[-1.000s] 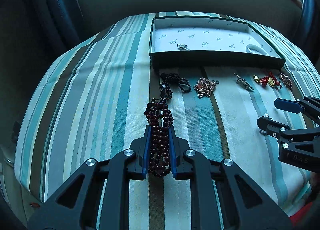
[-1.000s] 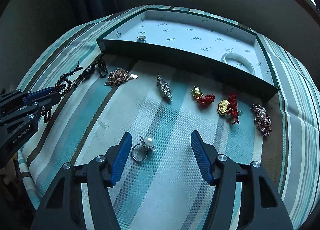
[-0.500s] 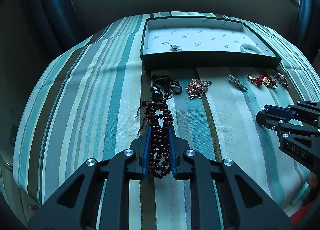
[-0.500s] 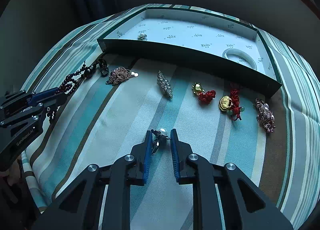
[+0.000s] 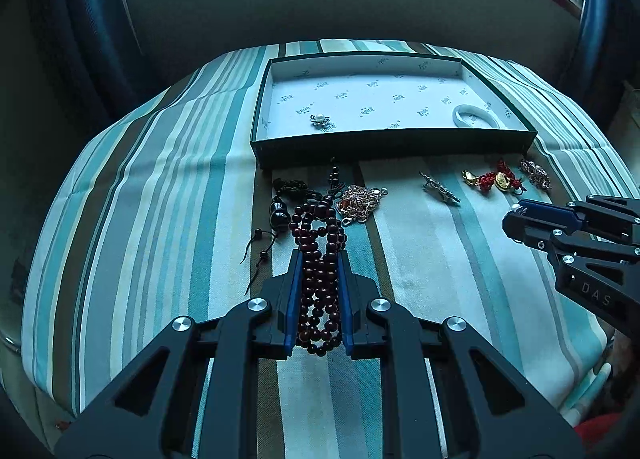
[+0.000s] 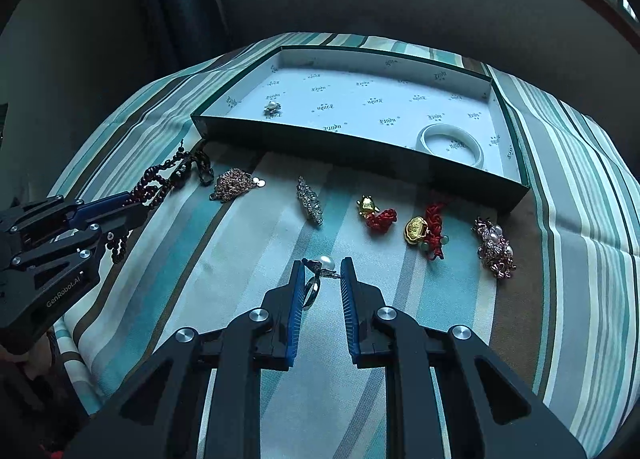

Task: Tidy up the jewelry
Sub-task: 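Carry the bracelet and ring into the box and open both tools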

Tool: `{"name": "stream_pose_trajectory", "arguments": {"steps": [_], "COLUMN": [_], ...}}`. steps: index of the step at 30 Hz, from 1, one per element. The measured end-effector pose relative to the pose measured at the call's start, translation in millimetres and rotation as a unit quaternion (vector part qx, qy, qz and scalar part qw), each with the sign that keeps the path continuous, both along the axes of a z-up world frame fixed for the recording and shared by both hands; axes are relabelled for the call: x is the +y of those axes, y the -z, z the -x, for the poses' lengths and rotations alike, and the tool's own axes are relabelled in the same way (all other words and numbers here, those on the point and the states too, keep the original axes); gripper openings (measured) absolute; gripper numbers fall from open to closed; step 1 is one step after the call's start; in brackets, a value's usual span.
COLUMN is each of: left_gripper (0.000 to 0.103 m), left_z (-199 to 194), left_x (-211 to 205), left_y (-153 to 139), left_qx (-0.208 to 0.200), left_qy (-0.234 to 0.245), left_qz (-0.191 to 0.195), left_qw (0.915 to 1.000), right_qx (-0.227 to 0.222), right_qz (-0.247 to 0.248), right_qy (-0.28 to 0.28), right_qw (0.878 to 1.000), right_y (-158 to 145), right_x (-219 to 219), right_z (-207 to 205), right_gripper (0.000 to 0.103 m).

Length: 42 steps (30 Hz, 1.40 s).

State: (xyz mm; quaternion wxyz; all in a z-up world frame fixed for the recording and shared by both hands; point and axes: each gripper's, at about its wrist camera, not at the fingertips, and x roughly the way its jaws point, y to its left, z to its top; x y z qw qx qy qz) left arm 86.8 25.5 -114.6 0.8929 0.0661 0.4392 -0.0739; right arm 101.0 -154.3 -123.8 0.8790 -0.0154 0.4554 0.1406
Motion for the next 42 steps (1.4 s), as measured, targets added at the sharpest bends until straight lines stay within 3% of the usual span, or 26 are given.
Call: {"name": "stream_pose_trajectory", "arguments": {"steps": [11, 15, 22, 38, 40, 42], "left_gripper": [0.016, 0.016, 0.016, 0.018, 0.023, 0.029], "left_z": [-65.9, -101.8, -143.0, -162.3, -162.9, -162.9], "left_x": [-32.3, -43.3, -57.1, -57.7, -58.1, -57.5], "left_y": [-27.1, -21.7, 10.0, 36.3, 36.1, 36.0], "left_qx": [-0.022, -0.018, 0.001, 0.011, 0.011, 0.012], "left_qy": [0.027, 0.029, 0.029, 0.031, 0.032, 0.032], "left_qz": [0.047, 0.063, 0.05, 0.04, 0.041, 0.043], "left_qw": [0.9983, 0.9974, 0.9983, 0.9987, 0.9986, 0.9985], "right_qx": [-0.058, -0.058, -0.03, 0.004, 0.004, 0.002], "right_qz": [-0.026, -0.026, -0.022, -0.014, -0.017, -0.017], "right_qy": [0.015, 0.013, 0.012, 0.019, 0.022, 0.026], "right_qw": [0.998, 0.998, 0.999, 1.0, 1.0, 1.0], "right_y": [-34.9, -27.3, -0.9, 32.3, 33.5, 32.6], "right_x": [-14.3, -11.1, -5.8, -4.5, -6.7, -8.6], "right_z": [-62.4, -92.6, -124.7, -141.1, -140.3, -139.0], "right_gripper": [0.019, 0.019, 0.019, 0.019, 0.022, 0.033]}}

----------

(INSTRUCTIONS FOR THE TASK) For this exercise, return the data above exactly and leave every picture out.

(COMPLETED TASK)
[-1.000s] 
[-1.000s] 
[-0.500s] 
[-0.500s] 
[+0.000s] 
[+0.000s] 

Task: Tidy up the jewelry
Sub-task: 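Carry the bracelet and ring into the box and open both tools
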
Tool: `{"name": "stream_pose_trajectory", "arguments": {"steps": [_], "COLUMN": [_], ...}}`. steps: index of the step at 30 Hz, from 1, one per element. The measured end-effector pose relative to the pose measured at the call's start, translation in millimetres and rotation as a unit quaternion (vector part qx, qy, qz and scalar part qw), each with the sign that keeps the path continuous, both along the axes of a z-up world frame fixed for the recording and shared by both hands; axes are relabelled for the call: x is the +y of those axes, y the -z, z the -x, for the poses' lengths and rotations alike, and the tool's own axes are relabelled in the same way (all other words and numbers here, those on the point and the states too, keep the original axes); gripper openings (measured) absolute; gripper numbers fall from open to closed; step 1 is one step after the call's start; in brackets, a value's usual span.
COLUMN is each of: left_gripper (0.000 to 0.103 m), left_z (-199 to 194), left_x (-211 to 205), left_y (-153 to 139), left_qx (-0.208 to 0.200), left_qy (-0.234 to 0.245), left_qz (-0.191 to 0.195), left_qw (0.915 to 1.000), right_qx (-0.227 to 0.222), right_qz (-0.247 to 0.248), right_qy (-0.28 to 0.28), right_qw (0.878 to 1.000), right_y (-158 to 145), right_x (-219 to 219), right_z (-207 to 205), right_gripper (0.000 to 0.103 m).

Length: 42 steps (30 Hz, 1.40 s).

State: (xyz mm; quaternion wxyz; all in a z-up world frame fixed for the recording and shared by both hands; point and axes: each gripper's, at about its wrist camera, not at the fingertips, and x roughly the way its jaws point, y to its left, z to its top; x y z qw qx qy qz) left arm 86.8 25.5 -114.6 0.8929 0.0661 0.4392 -0.0739; right arm 101.0 -154.3 -123.8 0.8790 -0.0154 0.4554 0.1406
Motion for the next 42 steps (1.4 s), as measured, targets added at the sharpest bends until straight lines stay within 3% of the usual span, or 26 are given.
Call: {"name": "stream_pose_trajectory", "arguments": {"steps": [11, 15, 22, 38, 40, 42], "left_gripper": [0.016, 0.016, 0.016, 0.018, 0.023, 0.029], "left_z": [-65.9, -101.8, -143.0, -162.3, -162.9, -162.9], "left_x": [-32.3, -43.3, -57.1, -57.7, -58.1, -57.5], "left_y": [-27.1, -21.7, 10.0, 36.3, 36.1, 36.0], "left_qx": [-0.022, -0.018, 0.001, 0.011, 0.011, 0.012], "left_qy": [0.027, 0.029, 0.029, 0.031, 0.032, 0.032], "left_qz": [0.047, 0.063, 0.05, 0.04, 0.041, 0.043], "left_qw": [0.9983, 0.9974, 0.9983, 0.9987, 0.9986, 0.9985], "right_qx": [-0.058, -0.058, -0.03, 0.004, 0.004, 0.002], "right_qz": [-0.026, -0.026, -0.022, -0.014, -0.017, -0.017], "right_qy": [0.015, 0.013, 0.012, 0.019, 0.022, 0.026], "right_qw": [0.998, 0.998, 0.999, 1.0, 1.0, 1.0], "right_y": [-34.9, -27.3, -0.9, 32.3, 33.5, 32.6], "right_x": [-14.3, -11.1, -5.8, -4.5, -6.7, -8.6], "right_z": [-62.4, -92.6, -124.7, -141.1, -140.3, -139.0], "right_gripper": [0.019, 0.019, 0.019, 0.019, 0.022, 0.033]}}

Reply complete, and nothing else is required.